### WORK INSTRUCTION
Every line below is to be given again precisely; images are to be left out.

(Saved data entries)

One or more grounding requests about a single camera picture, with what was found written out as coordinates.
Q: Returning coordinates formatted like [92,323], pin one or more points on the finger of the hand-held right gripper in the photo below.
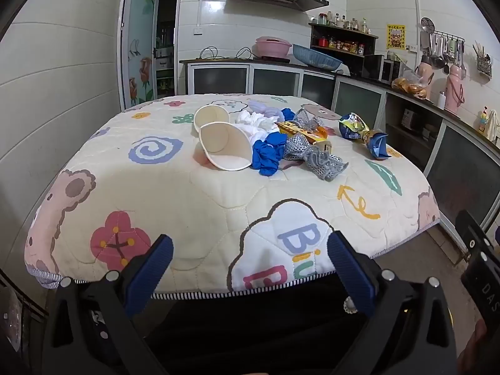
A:
[470,234]

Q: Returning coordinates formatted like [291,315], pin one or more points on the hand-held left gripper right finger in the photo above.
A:
[351,277]

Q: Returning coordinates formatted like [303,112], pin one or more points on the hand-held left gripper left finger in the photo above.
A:
[150,271]

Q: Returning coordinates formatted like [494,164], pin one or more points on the white tissue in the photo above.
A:
[254,122]

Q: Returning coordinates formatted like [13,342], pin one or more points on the person's right hand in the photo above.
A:
[478,345]

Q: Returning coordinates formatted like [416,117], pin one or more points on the printed quilted blanket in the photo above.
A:
[156,195]

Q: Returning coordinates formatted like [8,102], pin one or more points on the yellow dish soap bottle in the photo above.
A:
[484,123]

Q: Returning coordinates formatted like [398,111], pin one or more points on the blue folded packet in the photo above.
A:
[377,144]

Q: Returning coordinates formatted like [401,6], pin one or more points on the white bottle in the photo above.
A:
[441,100]

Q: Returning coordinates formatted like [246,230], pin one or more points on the pink thermos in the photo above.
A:
[454,90]

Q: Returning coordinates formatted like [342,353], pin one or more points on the large blue glove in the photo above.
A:
[267,154]

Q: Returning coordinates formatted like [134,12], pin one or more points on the large white paper cup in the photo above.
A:
[234,144]

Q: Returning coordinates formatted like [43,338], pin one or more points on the yellow blue snack packet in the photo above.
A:
[351,125]

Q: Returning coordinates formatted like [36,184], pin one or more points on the orange snack wrapper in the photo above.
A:
[297,129]

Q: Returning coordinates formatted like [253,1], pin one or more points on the bag of bread rolls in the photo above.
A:
[410,86]

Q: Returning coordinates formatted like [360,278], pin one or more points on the small white paper cup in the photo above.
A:
[211,119]

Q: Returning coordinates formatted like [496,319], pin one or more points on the pink kettle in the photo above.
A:
[425,74]

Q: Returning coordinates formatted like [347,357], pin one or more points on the chopstick holder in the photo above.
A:
[483,62]

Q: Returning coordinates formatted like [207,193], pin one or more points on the hanging kitchen utensils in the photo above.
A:
[441,52]

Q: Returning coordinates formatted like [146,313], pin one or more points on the black microwave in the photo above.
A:
[381,68]

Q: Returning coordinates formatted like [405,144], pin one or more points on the lavender knitted cloth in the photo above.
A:
[259,106]

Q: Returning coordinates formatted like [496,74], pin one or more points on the black spice shelf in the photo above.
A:
[371,45]

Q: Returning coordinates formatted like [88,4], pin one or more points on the blue plastic basket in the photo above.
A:
[316,58]

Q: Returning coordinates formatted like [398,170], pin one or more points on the flower print glass door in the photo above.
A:
[138,47]

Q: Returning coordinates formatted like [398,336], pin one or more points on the black induction cooker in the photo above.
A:
[275,60]

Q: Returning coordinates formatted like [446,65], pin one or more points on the row of spice jars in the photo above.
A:
[340,45]

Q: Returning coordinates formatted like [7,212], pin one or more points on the pink pot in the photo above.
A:
[271,47]

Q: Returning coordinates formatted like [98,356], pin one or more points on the row of glass bottles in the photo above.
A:
[343,21]

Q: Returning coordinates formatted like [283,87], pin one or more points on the yellow wall poster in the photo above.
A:
[396,37]

### TASK SOLUTION
One or more grounding requests about a single camera picture, with what was found written out as coordinates.
Q: Returning coordinates formatted like [92,323], pin one or more points on the finger of the hand-held right gripper in the photo below.
A:
[470,234]

Q: Returning coordinates formatted like [291,315], pin one or more points on the hand-held left gripper right finger in the photo above.
A:
[351,277]

Q: Returning coordinates formatted like [303,112], pin one or more points on the hand-held left gripper left finger in the photo above.
A:
[150,271]

Q: Returning coordinates formatted like [494,164], pin one or more points on the white tissue in the photo above.
A:
[254,122]

Q: Returning coordinates formatted like [13,342], pin one or more points on the person's right hand in the photo above.
A:
[478,345]

Q: Returning coordinates formatted like [416,117], pin one or more points on the printed quilted blanket in the photo above.
A:
[156,195]

Q: Returning coordinates formatted like [8,102], pin one or more points on the yellow dish soap bottle in the photo above.
A:
[484,123]

Q: Returning coordinates formatted like [398,111], pin one or more points on the blue folded packet in the photo above.
A:
[377,144]

Q: Returning coordinates formatted like [401,6], pin one or more points on the white bottle in the photo above.
A:
[441,100]

Q: Returning coordinates formatted like [246,230], pin one or more points on the pink thermos in the photo above.
A:
[454,90]

Q: Returning coordinates formatted like [342,353], pin one or more points on the large blue glove in the photo above.
A:
[267,154]

Q: Returning coordinates formatted like [134,12], pin one or more points on the large white paper cup in the photo above.
A:
[234,144]

Q: Returning coordinates formatted like [43,338], pin one or more points on the yellow blue snack packet in the photo above.
A:
[351,125]

Q: Returning coordinates formatted like [36,184], pin one or more points on the orange snack wrapper in the photo above.
A:
[297,129]

Q: Returning coordinates formatted like [253,1], pin one or more points on the bag of bread rolls in the photo above.
A:
[410,86]

Q: Returning coordinates formatted like [360,278], pin one or more points on the small white paper cup in the photo above.
A:
[211,119]

Q: Returning coordinates formatted like [496,319], pin one or more points on the pink kettle in the photo above.
A:
[425,74]

Q: Returning coordinates formatted like [347,357], pin one or more points on the chopstick holder in the photo above.
A:
[483,62]

Q: Returning coordinates formatted like [207,193], pin one or more points on the hanging kitchen utensils in the photo above.
A:
[441,52]

Q: Returning coordinates formatted like [146,313], pin one or more points on the black microwave in the photo above.
A:
[381,68]

Q: Returning coordinates formatted like [405,144], pin one or more points on the lavender knitted cloth in the photo above.
A:
[259,106]

Q: Returning coordinates formatted like [496,74], pin one or more points on the black spice shelf in the photo above.
A:
[371,45]

Q: Returning coordinates formatted like [88,4], pin one or more points on the blue plastic basket in the photo above.
A:
[316,58]

Q: Returning coordinates formatted like [398,170], pin one or more points on the flower print glass door in the photo above.
A:
[138,47]

Q: Returning coordinates formatted like [398,336], pin one or more points on the black induction cooker in the photo above.
A:
[275,60]

Q: Returning coordinates formatted like [446,65], pin one or more points on the row of spice jars in the photo above.
A:
[340,45]

Q: Returning coordinates formatted like [7,212], pin one or more points on the pink pot in the photo above.
A:
[271,47]

Q: Returning coordinates formatted like [98,356], pin one or more points on the row of glass bottles in the photo above.
A:
[343,21]

Q: Returning coordinates formatted like [283,87], pin one or more points on the yellow wall poster in the photo above.
A:
[396,37]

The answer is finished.